Monday, Jul. 22, 1957
NOBODY really knows all that goes on inside the Kremlin, but as Air Force General Nathan Twining said on his return from Moscow last year, there are "degrees of ignorance." When the big news broke of the sacking of Molotov, Malenkov and Kaganovich, TIME began to dig for last week's comprehensive coverage and this week's Khrushchev cover story, tapping all the available intelligence sources in Warsaw, Prague, Belgrade. Bonn, Munich, London and Washington. To supplement the news and analysis from correspondents in the field. TIME called on the resources of its library of past Russian events, and its "Russian Desk," presided over by two ex-Russian scholars. From all of these sources, Associate Editor Godfrey Blunden assembled and wrote TIME'S stories of Nikita Khrushchev's historic coup.
A globetrotting, Australian-born newspaperman, "Geof" Blunden has written ten previous TIME cover stories on Communist leaders in the past seven years. During World War II he was a war correspondent in Russia (1942-43), covering the battle of Stalingrad and the capture of Kharkov. He is also the author of two novels about Russia (A Room on the Route, The Time of the Assassins), as well as a recently published satire on the second Geneva Conference (The Looking-Glass Conference). For the product of his carefully acquired knowledge, plus that of a host of other students of the Russian scene, see FOREIGN NEWS, The Quick & the Dead.
IN the brambled woods of international affairs, the Eisenhower Administration operates on the proposition that acquaintanceship breeds understanding. Thus the U.S. has seen a steady procession of visiting foreign statesmen who came in response to President Eisenhower's "getting to know you" invitation. Last week Pakistan's Prime Minister Huseyn Shaheed Suhrawardy arrived in Washington for a talk with President Eisenhower and a close look at the country.

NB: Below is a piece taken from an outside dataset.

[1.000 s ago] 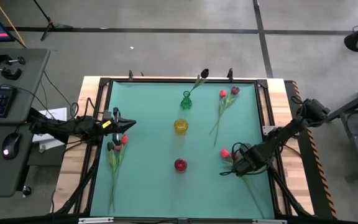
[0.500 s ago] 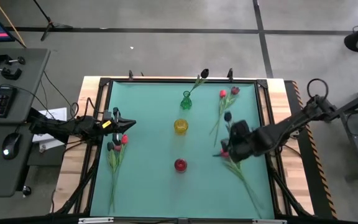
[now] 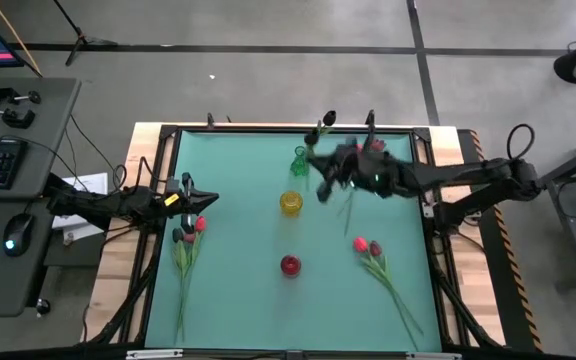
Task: Sort flowers into vase by color
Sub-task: Put the right black tulip into the green vase
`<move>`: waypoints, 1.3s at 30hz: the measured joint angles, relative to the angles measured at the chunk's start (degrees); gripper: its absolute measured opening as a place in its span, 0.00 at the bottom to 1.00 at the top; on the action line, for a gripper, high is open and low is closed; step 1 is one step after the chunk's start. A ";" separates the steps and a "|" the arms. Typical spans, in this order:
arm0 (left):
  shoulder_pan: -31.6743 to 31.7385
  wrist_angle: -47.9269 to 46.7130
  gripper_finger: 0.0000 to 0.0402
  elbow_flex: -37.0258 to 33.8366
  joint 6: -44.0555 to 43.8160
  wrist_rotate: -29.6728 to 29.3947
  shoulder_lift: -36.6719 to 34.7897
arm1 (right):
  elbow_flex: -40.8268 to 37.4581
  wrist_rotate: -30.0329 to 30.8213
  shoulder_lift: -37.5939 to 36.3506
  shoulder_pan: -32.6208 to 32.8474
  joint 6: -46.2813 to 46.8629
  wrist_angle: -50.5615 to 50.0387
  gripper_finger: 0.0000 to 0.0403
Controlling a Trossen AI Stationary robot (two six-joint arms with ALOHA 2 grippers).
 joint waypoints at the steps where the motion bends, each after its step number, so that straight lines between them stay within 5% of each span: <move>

For a detailed report on the Prime Minister's background, thinking, personality and private life, TIME queried its correspondents in Karachi and New Delhi. In Washington, TIME'S reporters tapped the State Department and the visiting delegation, and dogged the public as well as private movements of the guest. Results of this study of the man who represents the stoutest U.S. ally in South Asia are reported in NATIONAL AFFAIRS, Pakistan's Premier.
THE big concrete shield of the cyclotron swung open, and a masked scientist dashed wildly down a 100-yard corridor in a race. His opponents: a set of disintegrating atoms. Though it was quite unlike the procedure normally associated with the grave and careful laboratories of science, the race was crucial to the performance of that increasingly difficult feat--the identification of a new element. The story of how the 100-yard dash helped a team of international scientists create element 102 is told in SCIENCE, Chemists, Run!